Tuesday, February 15, 2011

Canine curiosity gets a little personal

To increase airport security, TSA agents are implementing new safety measures, such as not letting anyone actually get onto the plane, except pilots, and making all the passengers walk to their destination.


Okay, maybe this hasn't happened yet, but it can't be far away.


An actual safety measure that we encountered recently was a random search of carry-on luggage at the gate. The TSA persons set up a little search station, right there as we were boarding, and randomly chose passengers to step out of line and have their luggage searched. For reasons best known to themselves, five persons were needed to carry out this search. One person conducted the search, while the other four stood around offering support, such as frowning.


The mathematically inclined Hero noted that the search was not random at all. "If it was really random, they would have picked two people in a row occasionally. But they didn't."


This seemed to concern the passenger in front of us, who wanted to believe that the search was entirely random, because if mathematical principles of randomness were not being followed, who knew what kind of trouble we might be in.


One passenger carried a small dog, who felt that he must do his part for American security by personally search every passenger before boarding. This was accomplished with great enthusiasm by jumping on the passengers, sniffing them, licking their face, knocking them over if they were more or less his size, etc. Before we had even gotten in line, I had seen him diligently conduct a search of the ladies' restroom floor in the terminal, just in case there were traces of prohibited substances on it, such as month-old food particles.

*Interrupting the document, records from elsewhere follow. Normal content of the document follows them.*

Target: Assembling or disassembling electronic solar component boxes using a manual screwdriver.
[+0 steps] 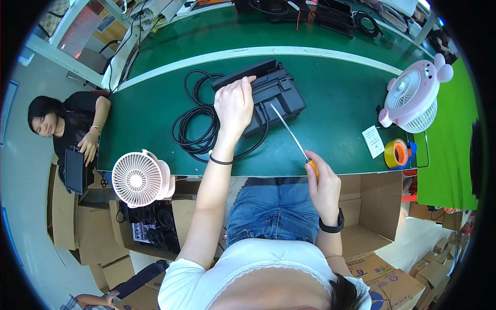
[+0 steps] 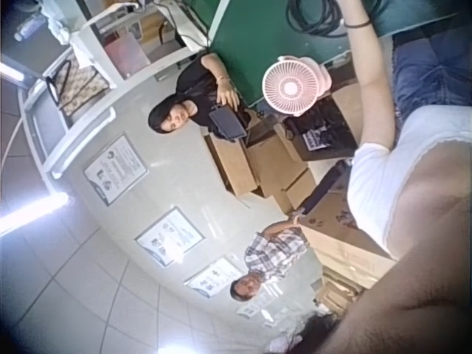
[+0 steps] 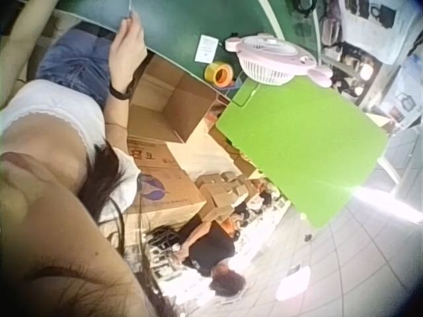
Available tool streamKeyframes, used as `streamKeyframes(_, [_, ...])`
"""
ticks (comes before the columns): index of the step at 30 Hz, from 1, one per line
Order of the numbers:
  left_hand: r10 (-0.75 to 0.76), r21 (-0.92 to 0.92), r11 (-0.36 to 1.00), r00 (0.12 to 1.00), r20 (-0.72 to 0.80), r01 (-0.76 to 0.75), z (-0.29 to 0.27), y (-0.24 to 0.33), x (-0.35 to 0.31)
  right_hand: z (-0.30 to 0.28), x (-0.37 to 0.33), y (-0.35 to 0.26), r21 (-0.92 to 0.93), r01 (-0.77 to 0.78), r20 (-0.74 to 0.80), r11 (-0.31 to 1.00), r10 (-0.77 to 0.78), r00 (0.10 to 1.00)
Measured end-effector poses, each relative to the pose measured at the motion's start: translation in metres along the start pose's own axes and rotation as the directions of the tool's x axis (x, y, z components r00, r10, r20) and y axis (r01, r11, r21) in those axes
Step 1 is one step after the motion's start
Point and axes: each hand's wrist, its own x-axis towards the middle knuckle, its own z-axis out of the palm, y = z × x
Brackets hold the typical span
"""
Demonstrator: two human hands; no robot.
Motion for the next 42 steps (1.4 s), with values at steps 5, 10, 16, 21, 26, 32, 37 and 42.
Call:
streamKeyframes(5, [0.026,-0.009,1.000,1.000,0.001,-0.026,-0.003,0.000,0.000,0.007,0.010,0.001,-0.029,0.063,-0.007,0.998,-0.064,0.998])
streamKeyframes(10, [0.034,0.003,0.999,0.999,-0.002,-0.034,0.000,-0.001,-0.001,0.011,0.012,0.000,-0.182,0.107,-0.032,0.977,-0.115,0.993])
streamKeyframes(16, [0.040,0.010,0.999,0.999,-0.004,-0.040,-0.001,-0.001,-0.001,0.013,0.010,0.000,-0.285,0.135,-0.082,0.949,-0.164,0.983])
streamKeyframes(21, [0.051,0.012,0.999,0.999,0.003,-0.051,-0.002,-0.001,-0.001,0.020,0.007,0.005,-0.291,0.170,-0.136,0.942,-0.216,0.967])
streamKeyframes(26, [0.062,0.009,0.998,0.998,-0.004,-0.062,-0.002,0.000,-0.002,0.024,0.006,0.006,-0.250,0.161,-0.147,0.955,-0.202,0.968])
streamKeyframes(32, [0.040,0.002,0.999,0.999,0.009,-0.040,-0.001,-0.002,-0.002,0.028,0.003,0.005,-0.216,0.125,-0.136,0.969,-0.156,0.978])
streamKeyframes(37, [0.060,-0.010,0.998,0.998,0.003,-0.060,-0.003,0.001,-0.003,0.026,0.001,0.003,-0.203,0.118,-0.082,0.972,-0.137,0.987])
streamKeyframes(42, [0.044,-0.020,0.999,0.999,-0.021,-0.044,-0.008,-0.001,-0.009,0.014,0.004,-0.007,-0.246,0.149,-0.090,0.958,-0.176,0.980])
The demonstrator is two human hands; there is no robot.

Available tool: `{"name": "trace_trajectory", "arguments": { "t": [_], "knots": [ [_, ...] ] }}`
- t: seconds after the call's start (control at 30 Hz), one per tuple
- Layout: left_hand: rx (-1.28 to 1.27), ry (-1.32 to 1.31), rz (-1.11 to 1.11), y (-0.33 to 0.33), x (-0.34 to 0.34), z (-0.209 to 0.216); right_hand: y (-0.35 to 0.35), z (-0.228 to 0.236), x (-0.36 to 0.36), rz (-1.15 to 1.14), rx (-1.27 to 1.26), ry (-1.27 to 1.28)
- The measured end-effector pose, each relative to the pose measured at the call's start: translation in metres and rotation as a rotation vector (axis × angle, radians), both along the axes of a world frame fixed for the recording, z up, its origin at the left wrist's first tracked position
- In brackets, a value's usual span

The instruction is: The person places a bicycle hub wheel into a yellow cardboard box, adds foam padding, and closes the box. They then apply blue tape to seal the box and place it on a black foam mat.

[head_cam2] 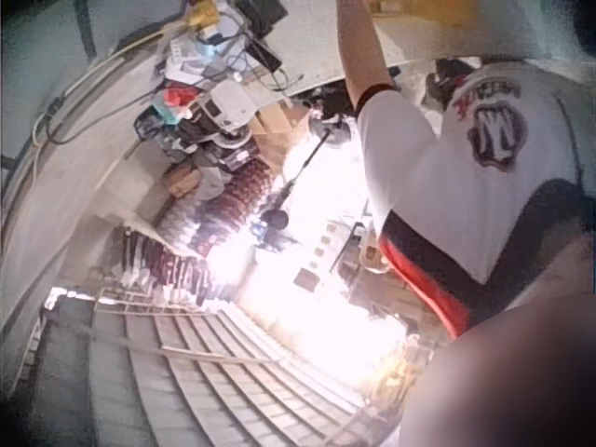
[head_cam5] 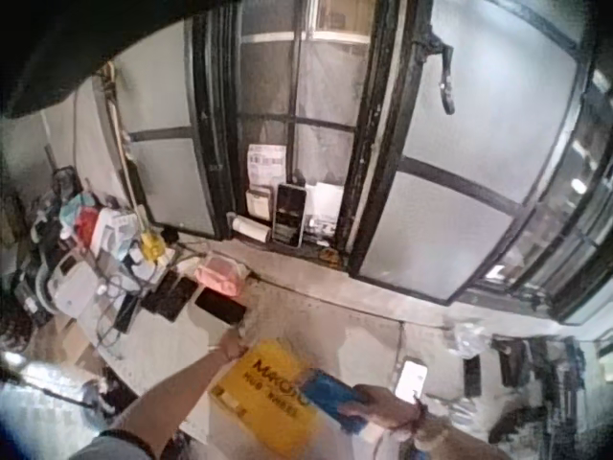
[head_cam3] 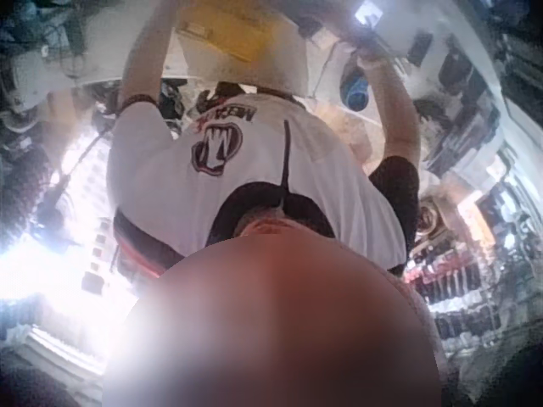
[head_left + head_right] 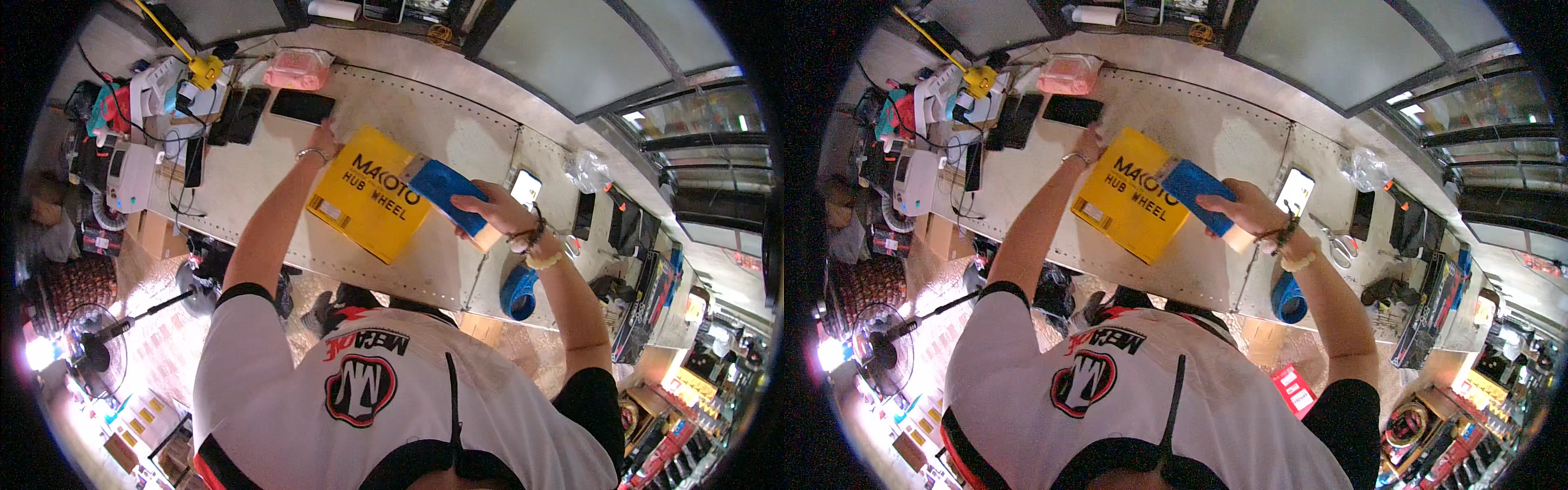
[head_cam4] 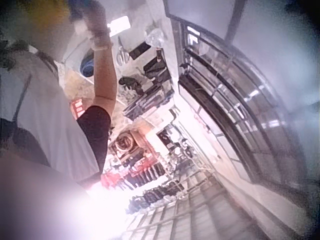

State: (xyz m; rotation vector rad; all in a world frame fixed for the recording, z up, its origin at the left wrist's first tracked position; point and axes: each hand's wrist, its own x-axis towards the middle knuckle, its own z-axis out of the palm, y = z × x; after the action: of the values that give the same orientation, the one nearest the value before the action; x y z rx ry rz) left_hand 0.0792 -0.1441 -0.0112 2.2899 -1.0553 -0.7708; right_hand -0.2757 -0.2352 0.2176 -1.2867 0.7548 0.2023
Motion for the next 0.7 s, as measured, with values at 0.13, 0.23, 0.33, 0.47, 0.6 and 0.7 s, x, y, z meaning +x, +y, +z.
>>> {"name": "trace_trajectory", "arguments": {
  "t": [0.13, 0.23, 0.33, 0.47, 0.6, 0.7],
  "knots": [
    [0.021, -0.056, 0.007, -0.001, -0.046, 0.04, -0.002, -0.014, -0.018, 0.02, -0.045, 0.047],
    [0.088, -0.128, -0.012, 0.002, -0.073, 0.069, 0.004, -0.034, -0.058, 0.03, -0.075, -0.051],
    [0.203, -0.091, 0.013, 0.001, -0.086, 0.085, 0.015, -0.071, -0.101, 0.07, -0.201, 0.228],
    [0.191, -0.154, -0.037, -0.002, -0.079, 0.085, 0.018, -0.13, -0.092, 0.108, -0.421, 0.231],
    [0.202, -0.13, -0.028, -0.002, -0.076, 0.075, 0.006, -0.137, -0.049, 0.277, -0.637, 0.391],
    [0.019, -0.447, -0.003, 0.001, -0.097, 0.081, 0.009, -0.109, -0.032, 0.437, -0.822, 0.461]
  ]
}}
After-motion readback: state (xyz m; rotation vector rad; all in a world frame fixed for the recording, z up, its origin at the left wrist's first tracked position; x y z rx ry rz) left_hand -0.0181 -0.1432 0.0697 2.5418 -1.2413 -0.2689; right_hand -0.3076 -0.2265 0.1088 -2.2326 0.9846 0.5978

During his search of the restroom floor, I had been in a stall minding my own business -- I must stress this point -- when a brown shaggy head suddenly wriggled under the partition, bent on entering my stall to continue his search. When one is in such a position, one has few resources with which to combat an intrusion. I therefore gently stuck my foot under the dog's chin while saying, with extreme ineffectiveness, "No, no. No, no."


When it looked as if I would have to take more drastic measures -- arming myself with toilet paper to ward off a kissing attack? -- the dog's owner must have realized his intent, and the dog was abruptly whisked back into his own stall. This did not deter him, however. Two more times he attempted to wriggle under the partition, and two more times he was snatched back. 


I reported this invasion of privacy to the Hero, who, though appropriately indignant on my behalf, was glad that the dog's owner was a woman and therefore had not used the men's restroom. He wondered if the TSA agents would search the dog.

"If they knew where he'd just been," I said, "they definitely wouldn't."